:: PROVIDED DATA
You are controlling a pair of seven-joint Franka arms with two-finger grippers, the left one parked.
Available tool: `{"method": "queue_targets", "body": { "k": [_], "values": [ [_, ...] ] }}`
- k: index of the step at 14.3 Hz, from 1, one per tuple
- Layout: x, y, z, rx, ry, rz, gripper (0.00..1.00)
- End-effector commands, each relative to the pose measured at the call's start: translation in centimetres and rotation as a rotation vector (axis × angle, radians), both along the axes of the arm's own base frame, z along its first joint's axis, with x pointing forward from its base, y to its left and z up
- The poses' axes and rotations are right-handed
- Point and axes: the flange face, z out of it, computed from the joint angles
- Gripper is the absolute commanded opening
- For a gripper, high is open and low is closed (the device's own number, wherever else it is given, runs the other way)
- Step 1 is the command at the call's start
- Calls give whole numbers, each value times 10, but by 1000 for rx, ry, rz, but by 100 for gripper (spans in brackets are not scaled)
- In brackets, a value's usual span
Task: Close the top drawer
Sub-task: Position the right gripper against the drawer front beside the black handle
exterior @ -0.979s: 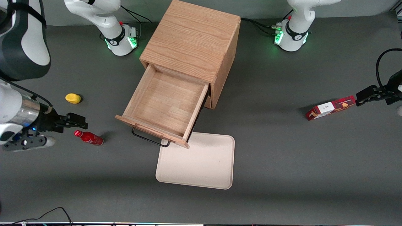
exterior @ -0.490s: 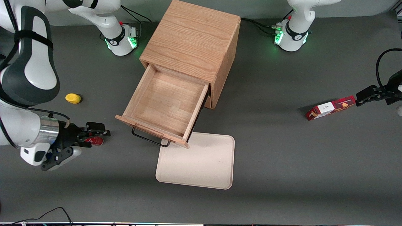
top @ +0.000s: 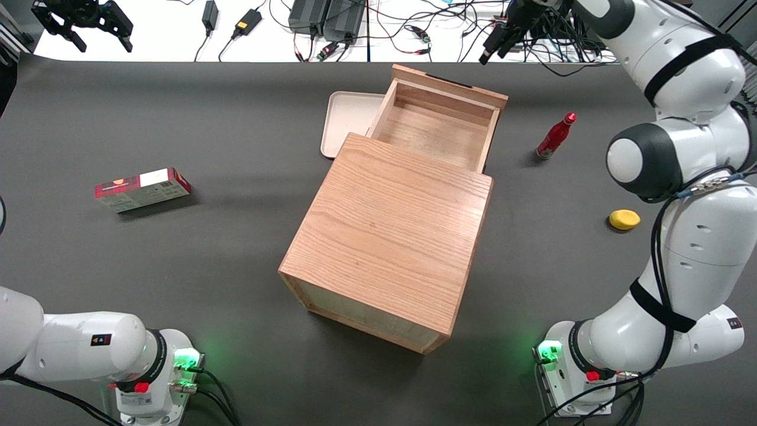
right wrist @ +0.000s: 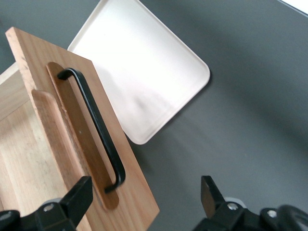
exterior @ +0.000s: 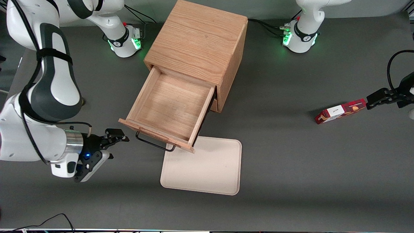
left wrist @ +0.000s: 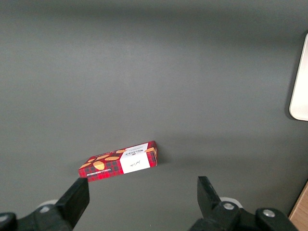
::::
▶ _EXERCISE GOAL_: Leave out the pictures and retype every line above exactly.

▶ _ANSWER TO THE EXERCISE_:
You are controlling a pair of seven-joint Franka arms with two-finger grippers, the left one parked.
Available tool: `{"method": "queue_targets", "body": { "k": [_], "values": [ [_, ...] ] }}`
- k: index of the step at 14.3 Hz, from 1, one per tuple
- Layout: x, y, z, rx, ry, rz, gripper (0.00..1.00)
- End-effector commands, each relative to the pose measured at the call's start: translation in centimetres and rotation as a rotation vector (axis × angle, radians), both along the axes of the arm's own base frame, z along its first joint's axis, with x pointing forward from its base, y to its left and z up
- The poses' axes and rotations are right-handed
- Point and axes: the flange face, z out of it, computed from the joint angles
- Gripper is the absolute commanded opening
- For a gripper, high is open and low is closed (the device's own number, wherever else it is given, runs the other way)
- Step 1 is the command at the call's start
- Calls give whole numbers, each value times 10, but by 1000 for rx, ry, rz, but by 100 for gripper (spans in brackets are not scaled)
- In brackets, a value's usual span
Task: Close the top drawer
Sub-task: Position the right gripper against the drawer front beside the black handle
exterior @ -0.979s: 
exterior @ -0.490s: 
top @ +0.000s: 
right wrist @ +0.000s: 
exterior @ +0.000s: 
left wrist @ +0.000s: 

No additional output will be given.